TASK OBJECTIVE
Transcribe word for word the lines spanning the line with "Would you be so kind as to locate the green snack" through the end of the records.
SOURCE MATERIAL Start Marker
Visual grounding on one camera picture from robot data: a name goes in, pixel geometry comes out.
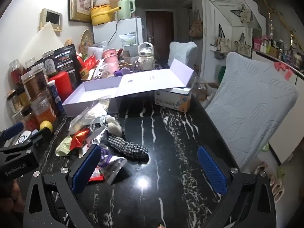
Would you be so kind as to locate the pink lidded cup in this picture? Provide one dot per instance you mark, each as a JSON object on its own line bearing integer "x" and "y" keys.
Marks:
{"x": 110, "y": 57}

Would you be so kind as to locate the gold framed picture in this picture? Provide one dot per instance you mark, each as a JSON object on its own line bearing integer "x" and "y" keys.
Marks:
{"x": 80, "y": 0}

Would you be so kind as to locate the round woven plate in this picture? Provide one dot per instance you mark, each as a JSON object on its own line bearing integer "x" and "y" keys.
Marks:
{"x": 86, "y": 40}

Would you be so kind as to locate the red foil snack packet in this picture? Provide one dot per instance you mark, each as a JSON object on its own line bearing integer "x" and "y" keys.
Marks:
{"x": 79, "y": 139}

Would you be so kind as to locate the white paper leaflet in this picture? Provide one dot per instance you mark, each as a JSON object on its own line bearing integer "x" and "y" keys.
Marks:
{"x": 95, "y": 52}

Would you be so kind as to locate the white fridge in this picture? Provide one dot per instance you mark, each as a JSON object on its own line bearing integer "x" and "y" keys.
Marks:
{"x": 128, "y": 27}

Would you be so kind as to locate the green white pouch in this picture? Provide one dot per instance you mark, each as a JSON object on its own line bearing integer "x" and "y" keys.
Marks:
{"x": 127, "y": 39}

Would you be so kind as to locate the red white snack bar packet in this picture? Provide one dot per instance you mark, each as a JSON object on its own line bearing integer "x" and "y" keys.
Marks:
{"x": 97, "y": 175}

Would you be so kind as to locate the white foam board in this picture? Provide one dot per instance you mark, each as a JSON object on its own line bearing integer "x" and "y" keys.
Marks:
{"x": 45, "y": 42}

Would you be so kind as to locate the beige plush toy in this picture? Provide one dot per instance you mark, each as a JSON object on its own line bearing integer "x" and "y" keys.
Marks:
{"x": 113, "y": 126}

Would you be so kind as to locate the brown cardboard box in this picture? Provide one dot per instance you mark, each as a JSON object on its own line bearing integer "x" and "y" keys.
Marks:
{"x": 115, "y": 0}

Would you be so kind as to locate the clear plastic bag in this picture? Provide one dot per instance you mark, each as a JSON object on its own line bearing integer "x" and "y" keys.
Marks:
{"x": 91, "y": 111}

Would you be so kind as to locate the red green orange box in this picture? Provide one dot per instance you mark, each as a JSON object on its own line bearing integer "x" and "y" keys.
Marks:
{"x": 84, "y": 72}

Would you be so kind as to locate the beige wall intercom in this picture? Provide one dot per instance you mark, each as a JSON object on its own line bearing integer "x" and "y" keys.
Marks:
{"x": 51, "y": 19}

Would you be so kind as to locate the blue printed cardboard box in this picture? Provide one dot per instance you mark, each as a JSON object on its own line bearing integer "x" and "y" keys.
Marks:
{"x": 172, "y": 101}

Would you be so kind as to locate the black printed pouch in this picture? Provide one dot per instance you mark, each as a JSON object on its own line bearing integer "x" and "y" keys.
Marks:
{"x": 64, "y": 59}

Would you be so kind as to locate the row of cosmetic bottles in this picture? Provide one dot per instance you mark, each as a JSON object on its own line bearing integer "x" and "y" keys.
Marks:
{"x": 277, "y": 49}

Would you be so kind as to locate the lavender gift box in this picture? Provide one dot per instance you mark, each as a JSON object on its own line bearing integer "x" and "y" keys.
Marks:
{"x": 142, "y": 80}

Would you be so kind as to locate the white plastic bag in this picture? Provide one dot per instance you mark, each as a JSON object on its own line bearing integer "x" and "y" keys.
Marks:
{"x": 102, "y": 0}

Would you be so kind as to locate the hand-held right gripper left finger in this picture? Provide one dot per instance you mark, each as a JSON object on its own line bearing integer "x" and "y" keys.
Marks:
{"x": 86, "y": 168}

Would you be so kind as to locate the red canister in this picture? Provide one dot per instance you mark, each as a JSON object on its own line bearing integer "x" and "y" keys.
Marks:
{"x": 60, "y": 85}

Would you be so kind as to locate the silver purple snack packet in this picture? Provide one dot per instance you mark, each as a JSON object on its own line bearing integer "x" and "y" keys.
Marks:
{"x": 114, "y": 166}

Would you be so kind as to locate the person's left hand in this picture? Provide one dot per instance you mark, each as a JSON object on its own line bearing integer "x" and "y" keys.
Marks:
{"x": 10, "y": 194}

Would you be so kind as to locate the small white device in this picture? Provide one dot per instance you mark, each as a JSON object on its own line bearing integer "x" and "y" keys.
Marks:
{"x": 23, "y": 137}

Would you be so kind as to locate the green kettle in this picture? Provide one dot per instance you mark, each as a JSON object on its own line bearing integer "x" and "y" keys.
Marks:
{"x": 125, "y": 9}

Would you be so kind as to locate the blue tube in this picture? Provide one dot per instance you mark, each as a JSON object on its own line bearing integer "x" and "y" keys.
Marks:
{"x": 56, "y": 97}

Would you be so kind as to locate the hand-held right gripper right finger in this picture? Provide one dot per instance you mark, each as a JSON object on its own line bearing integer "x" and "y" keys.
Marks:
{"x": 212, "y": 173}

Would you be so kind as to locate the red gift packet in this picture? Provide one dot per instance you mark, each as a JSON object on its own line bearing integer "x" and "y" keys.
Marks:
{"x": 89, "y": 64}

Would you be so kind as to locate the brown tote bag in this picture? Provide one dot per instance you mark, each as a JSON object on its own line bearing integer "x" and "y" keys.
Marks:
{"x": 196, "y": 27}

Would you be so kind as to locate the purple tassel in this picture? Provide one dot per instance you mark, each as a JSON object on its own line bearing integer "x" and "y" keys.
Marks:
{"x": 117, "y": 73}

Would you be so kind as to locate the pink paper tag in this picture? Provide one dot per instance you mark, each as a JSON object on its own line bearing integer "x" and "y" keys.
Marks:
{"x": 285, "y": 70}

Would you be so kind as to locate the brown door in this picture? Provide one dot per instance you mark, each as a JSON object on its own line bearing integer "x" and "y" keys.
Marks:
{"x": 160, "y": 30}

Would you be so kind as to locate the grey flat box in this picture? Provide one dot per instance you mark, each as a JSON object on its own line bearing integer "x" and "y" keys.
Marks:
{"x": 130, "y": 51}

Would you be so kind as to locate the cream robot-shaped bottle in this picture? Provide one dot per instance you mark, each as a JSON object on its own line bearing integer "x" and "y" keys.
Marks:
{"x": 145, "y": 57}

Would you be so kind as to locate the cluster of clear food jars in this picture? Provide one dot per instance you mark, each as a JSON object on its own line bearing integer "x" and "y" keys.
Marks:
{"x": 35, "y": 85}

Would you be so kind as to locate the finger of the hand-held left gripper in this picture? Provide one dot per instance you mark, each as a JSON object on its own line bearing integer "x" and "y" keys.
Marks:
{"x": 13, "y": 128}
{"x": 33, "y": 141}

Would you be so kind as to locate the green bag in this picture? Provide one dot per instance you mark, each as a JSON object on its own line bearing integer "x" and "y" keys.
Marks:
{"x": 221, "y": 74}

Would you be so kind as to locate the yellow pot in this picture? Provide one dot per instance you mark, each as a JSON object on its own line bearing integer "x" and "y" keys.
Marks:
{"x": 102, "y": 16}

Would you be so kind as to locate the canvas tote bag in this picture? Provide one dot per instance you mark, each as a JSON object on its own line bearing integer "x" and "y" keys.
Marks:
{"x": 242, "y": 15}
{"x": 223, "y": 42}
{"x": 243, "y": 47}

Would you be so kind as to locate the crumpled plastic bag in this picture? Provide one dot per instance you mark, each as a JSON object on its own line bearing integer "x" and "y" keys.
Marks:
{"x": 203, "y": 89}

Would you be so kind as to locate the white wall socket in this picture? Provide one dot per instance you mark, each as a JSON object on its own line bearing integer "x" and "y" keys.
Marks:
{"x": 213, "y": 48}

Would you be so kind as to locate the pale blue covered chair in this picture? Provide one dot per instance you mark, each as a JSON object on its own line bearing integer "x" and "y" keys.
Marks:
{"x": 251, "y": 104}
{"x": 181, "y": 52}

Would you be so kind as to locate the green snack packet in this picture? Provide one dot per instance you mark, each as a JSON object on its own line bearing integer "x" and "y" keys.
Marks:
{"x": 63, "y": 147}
SOURCE MATERIAL End Marker
SOLUTION TO THIS TASK
Would you be so kind as to locate the green snack packet in this picture? Provide one dot per instance you mark, each as a JSON object on its own line bearing integer "x" and "y" keys.
Marks:
{"x": 63, "y": 147}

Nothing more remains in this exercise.